Janet Jepkemoi

Personal information
- Full name: Janet Jepkemoi Amimo
- Born: 20 August 2005 (age 20)

Sport
- Sport: Athletics
- Event: Middle-distance running

Achievements and titles
- Personal best: 800m: 1:59.01 (2026)

= Janet Jepkemoi =

Kenyan middle-distance runner

Janet Jepkemoi Amimo (born 20 August 2005) is a Kenyan middle-distance runner.

==Biography==
In June 2024, Jepkemoi ran 	2:03.18 for 800 metres to place second behind Sarah Moraa in the Kenyan U20 Trials in Nairobi. She represented Kenya in the 800 metres at the 2024 World Athletics U20 Championships in Lima, Peru in August 2024.

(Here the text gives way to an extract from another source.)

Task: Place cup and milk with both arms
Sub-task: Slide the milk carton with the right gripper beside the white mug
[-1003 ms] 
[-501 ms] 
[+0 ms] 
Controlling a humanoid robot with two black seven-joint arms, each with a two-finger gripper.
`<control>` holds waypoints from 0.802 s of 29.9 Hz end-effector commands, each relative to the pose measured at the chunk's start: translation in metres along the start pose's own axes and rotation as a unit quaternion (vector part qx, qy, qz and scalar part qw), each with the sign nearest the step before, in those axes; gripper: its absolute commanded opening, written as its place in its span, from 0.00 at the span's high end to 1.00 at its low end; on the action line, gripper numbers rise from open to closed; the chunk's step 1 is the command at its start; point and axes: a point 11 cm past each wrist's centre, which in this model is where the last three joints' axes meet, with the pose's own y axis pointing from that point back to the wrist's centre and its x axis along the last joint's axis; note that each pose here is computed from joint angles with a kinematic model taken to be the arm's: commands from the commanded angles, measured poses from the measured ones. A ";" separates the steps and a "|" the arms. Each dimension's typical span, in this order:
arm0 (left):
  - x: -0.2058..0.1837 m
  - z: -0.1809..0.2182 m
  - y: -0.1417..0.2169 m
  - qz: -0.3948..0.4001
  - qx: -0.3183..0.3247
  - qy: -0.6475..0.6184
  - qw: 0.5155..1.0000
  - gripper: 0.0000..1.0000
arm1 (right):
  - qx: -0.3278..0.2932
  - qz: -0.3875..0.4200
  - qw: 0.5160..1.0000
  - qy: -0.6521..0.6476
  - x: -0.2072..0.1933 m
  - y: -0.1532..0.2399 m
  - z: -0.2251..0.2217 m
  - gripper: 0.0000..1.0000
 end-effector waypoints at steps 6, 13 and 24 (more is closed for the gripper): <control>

Competing for the University of Kentucky in the United States in May 2026, Jepkemoi ran a personal best 1:59.01 to place second in the 800 metres at the 2026 SEC Outdoor Championahips
in Auburn. She placed eighth at the 2026 NCAA Outdoor Championships over 800 metres in June.

In June 2026, she placed third over 800 metres at the Kenyan Athletics Championships and Commonwealth Games trials. She was subsequently selected for her senior international debut at the age of 20 years-old as part of the Kenyan team for the 2026 Commonwealth Games in Glasgow, Scotland, where she qualified for the semi-final of the 800 metres.